ECLI:NL:RBZWB:2022:7262
Rechtbank Zeeland-West-Brabant
- Voorlopige voorziening
- Rechtspraak.nl
Niet-ontvankelijkheid van verzoek om voorlopige voorziening inzake inschrijving in de BRP
Op 2 december 2022 heeft de voorzieningenrechter van de Rechtbank Zeeland-West-Brabant uitspraak gedaan in een zaak waarin verzoeker, woonachtig in [woonplaats verzoeker], een voorlopige voorziening heeft verzocht met betrekking tot zijn inschrijving in de Basisregistratie Personen (BRP) op een specifiek adres. Dit verzoek volgde op twee besluiten van het college van burgemeester en wethouders van de gemeente Alphen-Chaam. Verzoeker had op 18 augustus 2022 het verzoek ingediend, maar de rechtbank heeft vastgesteld dat verzoeker het verschuldigde griffierecht van € 184,- niet tijdig heeft betaald.

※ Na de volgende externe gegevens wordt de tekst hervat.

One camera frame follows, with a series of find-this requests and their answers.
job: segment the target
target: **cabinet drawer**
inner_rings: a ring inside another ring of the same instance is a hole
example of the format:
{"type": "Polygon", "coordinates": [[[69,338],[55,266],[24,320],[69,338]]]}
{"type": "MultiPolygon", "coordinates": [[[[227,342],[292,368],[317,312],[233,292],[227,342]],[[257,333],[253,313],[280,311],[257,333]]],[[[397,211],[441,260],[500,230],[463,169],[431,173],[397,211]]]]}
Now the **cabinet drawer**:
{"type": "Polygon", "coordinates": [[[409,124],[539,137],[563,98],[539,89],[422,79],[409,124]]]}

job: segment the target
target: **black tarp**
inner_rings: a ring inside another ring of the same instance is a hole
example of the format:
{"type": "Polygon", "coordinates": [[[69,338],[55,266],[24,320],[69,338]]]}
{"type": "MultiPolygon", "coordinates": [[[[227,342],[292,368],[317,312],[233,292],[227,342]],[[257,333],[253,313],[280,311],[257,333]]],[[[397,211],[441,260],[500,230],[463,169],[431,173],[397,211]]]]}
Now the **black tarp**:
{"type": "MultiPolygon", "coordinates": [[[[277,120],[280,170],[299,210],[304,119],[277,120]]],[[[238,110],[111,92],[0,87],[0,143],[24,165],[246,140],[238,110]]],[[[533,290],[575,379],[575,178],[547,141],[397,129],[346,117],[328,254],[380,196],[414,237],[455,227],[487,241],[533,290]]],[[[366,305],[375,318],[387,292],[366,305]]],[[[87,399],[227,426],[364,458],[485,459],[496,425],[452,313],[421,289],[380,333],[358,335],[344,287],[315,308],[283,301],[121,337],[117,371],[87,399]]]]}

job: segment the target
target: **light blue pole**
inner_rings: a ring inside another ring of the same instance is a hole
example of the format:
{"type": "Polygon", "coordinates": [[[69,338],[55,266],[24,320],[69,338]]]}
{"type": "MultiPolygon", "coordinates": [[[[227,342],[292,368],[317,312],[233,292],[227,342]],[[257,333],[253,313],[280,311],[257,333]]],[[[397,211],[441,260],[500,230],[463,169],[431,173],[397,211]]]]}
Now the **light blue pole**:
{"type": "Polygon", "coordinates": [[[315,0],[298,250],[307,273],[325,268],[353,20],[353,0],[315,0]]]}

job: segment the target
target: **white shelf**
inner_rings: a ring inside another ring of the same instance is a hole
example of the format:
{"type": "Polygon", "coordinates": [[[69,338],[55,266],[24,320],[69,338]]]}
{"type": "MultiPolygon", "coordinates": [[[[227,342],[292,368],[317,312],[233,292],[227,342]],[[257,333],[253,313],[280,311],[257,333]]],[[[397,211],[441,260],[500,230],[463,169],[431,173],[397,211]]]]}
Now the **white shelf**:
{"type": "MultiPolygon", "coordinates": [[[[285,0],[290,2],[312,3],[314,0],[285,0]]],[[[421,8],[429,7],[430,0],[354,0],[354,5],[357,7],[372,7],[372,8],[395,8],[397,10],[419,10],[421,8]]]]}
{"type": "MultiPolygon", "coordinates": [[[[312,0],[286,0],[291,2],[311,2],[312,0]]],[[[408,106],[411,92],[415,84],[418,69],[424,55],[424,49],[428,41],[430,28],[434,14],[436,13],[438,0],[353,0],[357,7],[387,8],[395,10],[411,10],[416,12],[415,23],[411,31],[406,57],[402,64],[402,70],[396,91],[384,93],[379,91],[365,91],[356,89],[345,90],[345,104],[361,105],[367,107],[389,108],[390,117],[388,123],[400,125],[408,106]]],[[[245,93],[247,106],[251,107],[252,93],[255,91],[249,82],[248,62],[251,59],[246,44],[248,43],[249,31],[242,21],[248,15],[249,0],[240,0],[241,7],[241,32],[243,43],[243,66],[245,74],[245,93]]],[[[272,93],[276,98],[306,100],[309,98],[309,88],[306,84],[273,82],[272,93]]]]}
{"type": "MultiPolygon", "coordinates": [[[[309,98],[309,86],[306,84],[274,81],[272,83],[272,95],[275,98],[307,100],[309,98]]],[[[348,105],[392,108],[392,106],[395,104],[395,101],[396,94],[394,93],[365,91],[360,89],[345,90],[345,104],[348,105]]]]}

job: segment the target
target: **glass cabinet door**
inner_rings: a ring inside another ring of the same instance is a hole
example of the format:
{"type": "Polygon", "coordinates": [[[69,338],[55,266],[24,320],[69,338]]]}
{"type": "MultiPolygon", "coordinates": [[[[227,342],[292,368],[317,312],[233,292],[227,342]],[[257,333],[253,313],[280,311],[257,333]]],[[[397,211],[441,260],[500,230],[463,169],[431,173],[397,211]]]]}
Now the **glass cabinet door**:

De rechtbank heeft verzoeker eerder verzocht om informatie over zijn inkomen en vermogen, maar verzoeker heeft hierop niet gereageerd. Ondanks een aangetekende brief en een e-mail om hem in de gelegenheid te stellen het griffierecht te betalen, heeft verzoeker dit verzuimd. De rechtbank heeft geconcludeerd dat er geen verontschuldiging voor het niet betalen van het griffierecht is en heeft het verzoek daarom kennelijk niet-ontvankelijk verklaard. Er is geen aanleiding voor een proceskostenveroordeling. De uitspraak is openbaar gemaakt en er staat geen hoger beroep of verzet open tegen deze beslissing.